Adecto Pharmaceuticals is developing an antibody-based therapy against ADAM8-expressing cancers with triple-negative breast cancer (TNBC) as the initial focus. TNBC is a highly aggressive form of breast cancer that currently lacks targeted therapies. Patient treatment is restricted to surgery, chemotherapy and radiation. Unfortunately, one third of patients recur and progress to metastasis within 1-3 years. Thus, TNBC accounts for over 125,000 deaths yearly worldwide and represents a large unmet medical need. 

Fig.1: ADAM8 mechanisms of action

We have identified the cell surface protein ADAM8 as an important driver of TNBC growth and spread and validated it as a target for treatment (Romagnoli 2014). High levels of ADAM8 are expressed in 34% of TNBC patient samples and 48% of all breast cancer-derived metastases. This expression is an independent predictor of poor prognosis. 

Our studies indicate that ADAM8 has multiple roles in cancer. As a tumor grows, it reaches a size that cannot be supported by the existing vasculature. The ensuing lack of oxygen and nutrients lead to the induction of ADAM8. The Metalloprotease (MP) domain of ADAM8 promotes: 1) degradation of the extracellular matrix surrounding the tumor, which creates a growth and invasion permissive microenvironment; and 2) release of pro-angiogenic factors from the cancer cell surface, leading to the formation of new blood vessels around the tumor (angiogenesis) that support continued growth and offer access to distant sites (Fig. 1). The Disintegrin (DI) domain of ADAM8 also modifies the cancer cell surface. Specifically, the DI activity leads to: 1) activation of signaling which promotes resistance to chemotherapy; and 2) increased cell motility and invasion into the blood stream (Fig. 1). Once in the circulation, the presence of ADAM8 on the cancer cell surface is critical for its attachment to distant sites (colonization) and the formation of metastases. Thus, ADAM8 mediates a cascade of events that drive disease progression.

Adecto's technology is based on our discovery that both the extracellular MP and DI domains of ADAM8 drive its multiple cancer promoting functions (Figure 1) and therefore must both be inactivated for an effective therapeutic response. Using a proprietary method, we have generated a panel of highly specific, dual antagonist monoclonal anti-ADAM8 antibodies; each antibody can simultaneously inhibit the MP and DI activities. Our two lead therapeutic candidates, ADP2 and ADP13, significantly reduce tumor growth and metastasis and improve survival in TNBC mouse models when given as monotherapies. These antibodies also dramatically enhance treatment response when added to chemotherapy. ADP2 and ADP13 are currently in preclinical development.

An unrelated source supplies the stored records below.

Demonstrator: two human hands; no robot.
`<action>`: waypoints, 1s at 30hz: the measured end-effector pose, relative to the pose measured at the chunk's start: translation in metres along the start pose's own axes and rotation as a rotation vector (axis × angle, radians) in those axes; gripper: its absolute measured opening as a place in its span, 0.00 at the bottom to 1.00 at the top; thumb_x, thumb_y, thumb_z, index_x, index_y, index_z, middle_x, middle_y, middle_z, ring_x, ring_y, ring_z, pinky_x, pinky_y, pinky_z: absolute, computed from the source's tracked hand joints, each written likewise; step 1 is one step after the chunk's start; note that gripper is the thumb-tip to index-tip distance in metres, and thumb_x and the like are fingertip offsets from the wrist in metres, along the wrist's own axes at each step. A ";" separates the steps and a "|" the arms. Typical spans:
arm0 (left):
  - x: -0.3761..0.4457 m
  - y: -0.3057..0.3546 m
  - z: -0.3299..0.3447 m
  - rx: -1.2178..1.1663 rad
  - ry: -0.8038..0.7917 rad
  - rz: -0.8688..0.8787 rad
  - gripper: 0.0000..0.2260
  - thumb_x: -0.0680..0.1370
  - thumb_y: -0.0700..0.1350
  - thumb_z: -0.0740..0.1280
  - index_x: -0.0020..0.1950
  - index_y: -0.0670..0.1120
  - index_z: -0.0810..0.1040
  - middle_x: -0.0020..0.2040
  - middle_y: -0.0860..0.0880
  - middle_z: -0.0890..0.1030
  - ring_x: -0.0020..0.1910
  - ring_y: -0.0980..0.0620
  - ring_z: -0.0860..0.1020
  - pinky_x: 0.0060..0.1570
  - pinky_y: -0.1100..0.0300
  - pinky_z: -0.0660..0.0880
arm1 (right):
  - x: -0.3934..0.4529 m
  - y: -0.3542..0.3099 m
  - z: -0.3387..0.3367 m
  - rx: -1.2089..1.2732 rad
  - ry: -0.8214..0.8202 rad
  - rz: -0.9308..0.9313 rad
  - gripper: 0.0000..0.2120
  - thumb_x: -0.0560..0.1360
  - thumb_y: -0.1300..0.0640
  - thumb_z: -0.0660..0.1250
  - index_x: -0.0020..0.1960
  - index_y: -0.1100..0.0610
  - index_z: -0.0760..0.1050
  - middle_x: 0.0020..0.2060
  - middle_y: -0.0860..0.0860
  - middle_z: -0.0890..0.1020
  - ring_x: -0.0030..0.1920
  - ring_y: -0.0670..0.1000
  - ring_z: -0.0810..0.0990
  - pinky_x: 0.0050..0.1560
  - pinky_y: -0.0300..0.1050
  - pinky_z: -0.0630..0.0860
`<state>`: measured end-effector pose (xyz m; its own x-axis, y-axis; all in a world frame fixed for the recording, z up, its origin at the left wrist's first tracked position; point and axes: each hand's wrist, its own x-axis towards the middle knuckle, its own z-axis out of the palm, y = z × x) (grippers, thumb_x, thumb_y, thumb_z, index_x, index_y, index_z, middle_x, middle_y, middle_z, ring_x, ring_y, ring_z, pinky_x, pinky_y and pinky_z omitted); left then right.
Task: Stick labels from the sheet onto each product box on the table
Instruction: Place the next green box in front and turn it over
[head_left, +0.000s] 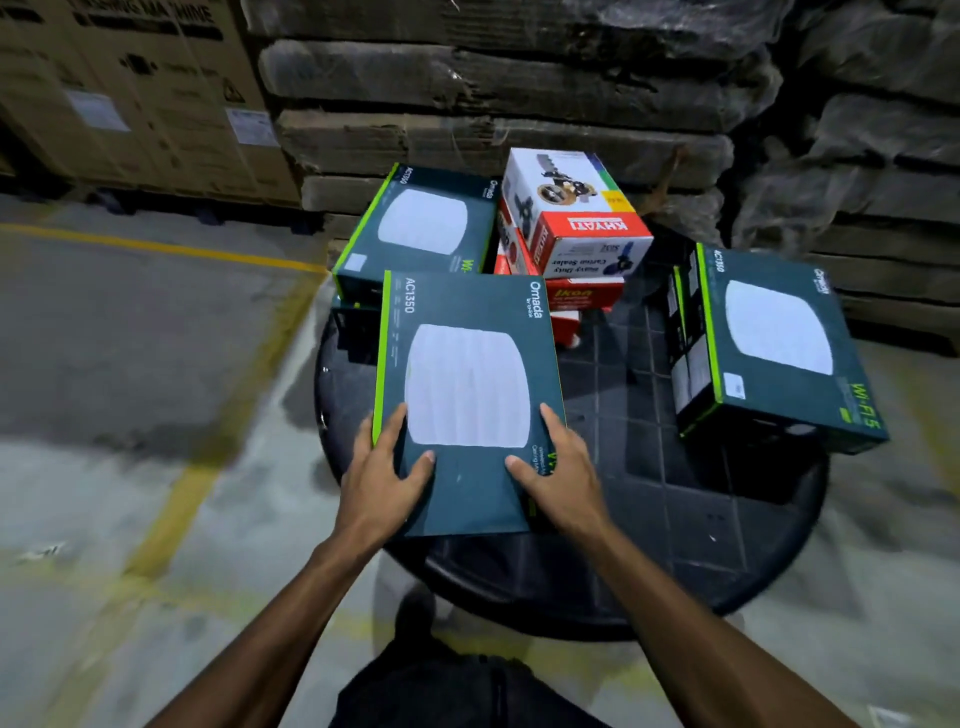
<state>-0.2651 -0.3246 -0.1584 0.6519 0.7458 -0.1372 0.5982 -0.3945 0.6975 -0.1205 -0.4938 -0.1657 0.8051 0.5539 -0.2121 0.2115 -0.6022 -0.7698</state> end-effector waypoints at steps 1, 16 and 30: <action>-0.009 0.002 0.008 0.002 -0.005 -0.004 0.30 0.77 0.53 0.67 0.77 0.58 0.60 0.78 0.47 0.56 0.75 0.46 0.61 0.70 0.48 0.63 | -0.007 0.009 -0.005 0.000 -0.007 0.013 0.39 0.73 0.47 0.71 0.79 0.47 0.55 0.73 0.52 0.64 0.72 0.53 0.65 0.69 0.46 0.63; -0.029 0.032 0.092 0.069 -0.277 -0.041 0.27 0.77 0.55 0.65 0.75 0.57 0.61 0.73 0.47 0.65 0.66 0.42 0.71 0.67 0.45 0.67 | -0.040 0.090 -0.048 0.032 -0.051 0.299 0.38 0.74 0.50 0.70 0.79 0.47 0.56 0.74 0.56 0.65 0.72 0.57 0.67 0.69 0.48 0.64; -0.058 -0.038 0.087 0.119 -0.478 0.131 0.36 0.76 0.58 0.68 0.79 0.58 0.52 0.80 0.47 0.50 0.78 0.48 0.54 0.73 0.50 0.57 | -0.080 0.122 -0.028 -0.301 -0.164 0.170 0.48 0.69 0.38 0.73 0.79 0.44 0.48 0.78 0.56 0.53 0.76 0.61 0.58 0.72 0.56 0.62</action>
<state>-0.2856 -0.3997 -0.2379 0.8486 0.3680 -0.3801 0.5281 -0.5471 0.6494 -0.1435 -0.6276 -0.2255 0.7483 0.5020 -0.4336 0.2557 -0.8215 -0.5097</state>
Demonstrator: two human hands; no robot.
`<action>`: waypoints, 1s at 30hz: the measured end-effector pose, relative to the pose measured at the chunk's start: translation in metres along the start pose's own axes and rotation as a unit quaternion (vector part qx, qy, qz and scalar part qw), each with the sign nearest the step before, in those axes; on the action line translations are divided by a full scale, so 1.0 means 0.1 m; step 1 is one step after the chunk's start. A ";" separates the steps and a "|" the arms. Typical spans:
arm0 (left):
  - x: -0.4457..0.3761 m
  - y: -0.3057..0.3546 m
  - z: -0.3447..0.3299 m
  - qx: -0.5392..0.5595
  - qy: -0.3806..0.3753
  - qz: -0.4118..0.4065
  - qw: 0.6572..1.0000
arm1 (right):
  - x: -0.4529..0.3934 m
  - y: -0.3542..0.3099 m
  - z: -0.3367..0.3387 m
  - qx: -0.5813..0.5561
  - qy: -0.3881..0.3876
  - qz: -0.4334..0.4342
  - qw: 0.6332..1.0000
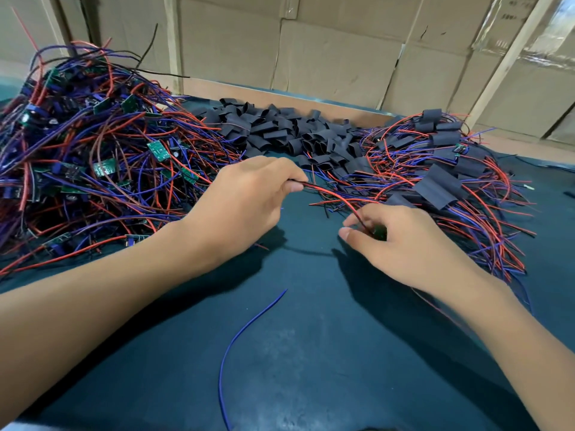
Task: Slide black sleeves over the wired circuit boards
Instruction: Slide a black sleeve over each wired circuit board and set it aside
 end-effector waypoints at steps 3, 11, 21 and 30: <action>-0.01 -0.08 0.03 -0.035 -0.023 -0.016 0.999 | -0.04 0.04 0.07 0.013 0.036 -0.024 0.999; -0.02 -0.09 -0.02 -0.071 -0.111 -0.052 0.990 | -0.03 -0.03 0.05 -0.218 -0.058 -0.025 0.974; -0.03 0.09 -0.08 -0.025 -0.126 -0.150 0.980 | 0.02 -0.16 -0.01 -0.415 -0.062 -0.009 0.908; -0.04 0.14 -0.07 -0.016 -0.119 -0.157 0.980 | -0.03 -0.11 0.05 -0.493 -0.112 -0.039 0.862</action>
Point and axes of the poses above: each hand's wrist, its own x-axis away from the middle knuckle, its own z-axis out of the back of the hand, y = z × x, the point moved 2 cm from there along -x, towards the middle knuckle, and after that the axes turned 15 degrees about -z, right-handed, at the moved point
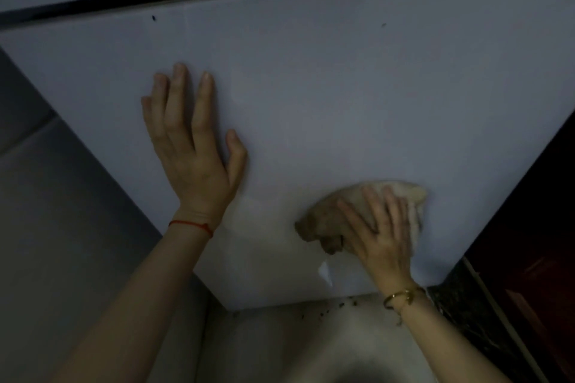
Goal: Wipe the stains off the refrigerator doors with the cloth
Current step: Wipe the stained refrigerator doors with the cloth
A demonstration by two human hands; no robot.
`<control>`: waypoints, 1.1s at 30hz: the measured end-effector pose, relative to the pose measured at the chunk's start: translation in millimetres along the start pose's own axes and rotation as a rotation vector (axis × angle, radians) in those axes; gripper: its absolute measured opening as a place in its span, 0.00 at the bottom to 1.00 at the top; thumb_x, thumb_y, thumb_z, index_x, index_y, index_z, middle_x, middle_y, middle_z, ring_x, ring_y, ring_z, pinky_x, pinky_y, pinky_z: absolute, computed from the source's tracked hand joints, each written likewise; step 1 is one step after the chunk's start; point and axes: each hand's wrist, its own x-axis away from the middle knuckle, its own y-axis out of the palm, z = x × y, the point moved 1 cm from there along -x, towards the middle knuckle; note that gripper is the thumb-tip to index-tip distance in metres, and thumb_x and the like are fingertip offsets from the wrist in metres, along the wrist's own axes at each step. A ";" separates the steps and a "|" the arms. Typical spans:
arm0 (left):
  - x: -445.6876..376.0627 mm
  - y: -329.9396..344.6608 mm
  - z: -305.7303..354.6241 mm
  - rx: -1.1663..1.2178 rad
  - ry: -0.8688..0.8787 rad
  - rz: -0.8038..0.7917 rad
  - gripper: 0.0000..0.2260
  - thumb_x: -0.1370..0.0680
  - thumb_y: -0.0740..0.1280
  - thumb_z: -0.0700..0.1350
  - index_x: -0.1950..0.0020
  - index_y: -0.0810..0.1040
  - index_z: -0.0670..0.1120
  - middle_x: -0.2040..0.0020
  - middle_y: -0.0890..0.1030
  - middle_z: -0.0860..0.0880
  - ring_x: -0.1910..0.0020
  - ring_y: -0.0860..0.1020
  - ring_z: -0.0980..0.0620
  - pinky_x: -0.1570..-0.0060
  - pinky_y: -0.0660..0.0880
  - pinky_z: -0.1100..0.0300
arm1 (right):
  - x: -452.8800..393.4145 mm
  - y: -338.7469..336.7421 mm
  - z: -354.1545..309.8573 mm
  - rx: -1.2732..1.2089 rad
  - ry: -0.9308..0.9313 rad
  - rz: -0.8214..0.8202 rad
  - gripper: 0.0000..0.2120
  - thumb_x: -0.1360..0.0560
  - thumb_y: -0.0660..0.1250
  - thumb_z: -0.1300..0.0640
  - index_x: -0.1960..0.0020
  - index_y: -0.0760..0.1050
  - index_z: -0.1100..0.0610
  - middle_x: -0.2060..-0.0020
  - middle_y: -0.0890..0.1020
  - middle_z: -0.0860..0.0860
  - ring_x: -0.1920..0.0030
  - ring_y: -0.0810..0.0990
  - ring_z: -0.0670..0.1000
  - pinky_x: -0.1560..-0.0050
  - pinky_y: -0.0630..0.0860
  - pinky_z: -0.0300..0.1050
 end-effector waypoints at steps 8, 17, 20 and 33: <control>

ADAM8 is similarly expressed in many other solid malignancies beyond TNBC, including stomach, colon, lung, liver and pancreatic cancers. In each of these tumors, high ADAM8 levels are associated with poor prognosis, higher grade and/or a highly metastatic disease (Ishikawa 2004; Zhang 2013; Huang; Valkovskaya 2007). In the future, we plan to expand to other ADAM8-driven oncology indications beyond TNBC.



Romagnoli M, Mineva ND, Polmear M, Conrad C, Srinivasan S, Loussouarn D, Barille-Nion S, Georgakoudi I, Dagg A, McDermott EW, Duffy MJ, McGowan PM, Schlomann U, Parsons M, Bartsch JW, Sonenshein GE: ADAM8 expression in invasive breast cancer promotes tumor dissemination and metastasis. EMBO Mol Med 2014, 6(2):278-294.

Ishikawa N, Daigo Y, Yasui W, Inai K, Nishimura H, Tsuchiya E, Kohno N, Nakamura Y: ADAM8 as a novel serological and histochemical marker for lung cancer. Clin Cancer Res 2004, 10(24):8363-8370.

Zhang Y, Zha TZ, Hu BS, Jiang C, Ge ZJ, Zhang K, Tan YF: High expression of ADAM8 correlates with poor prognosis in hepatocellular carcinoma. Surgeon 2013, 11(2):67-71.

Huang J, Bai Y, Huo L, Xiao J, Fan X, Yang Z, Chen H, Yang Z: Upregulation of a disintegrin and metalloprotease 8 is associated with progression and prognosis of patients with gastric cancer. Transl Res 2015, 166(6):602-613.

Valkovskaya N, Kayed H, Felix K, Hartmann D, Giese NA, Osinsky SP, Friess H, Kleeff J: ADAM8 expression is associated with increased invasiveness and reduced patient survival in pancreatic cancer. Journal of cellular and molecular medicine 2007, 11(5):1162-1174.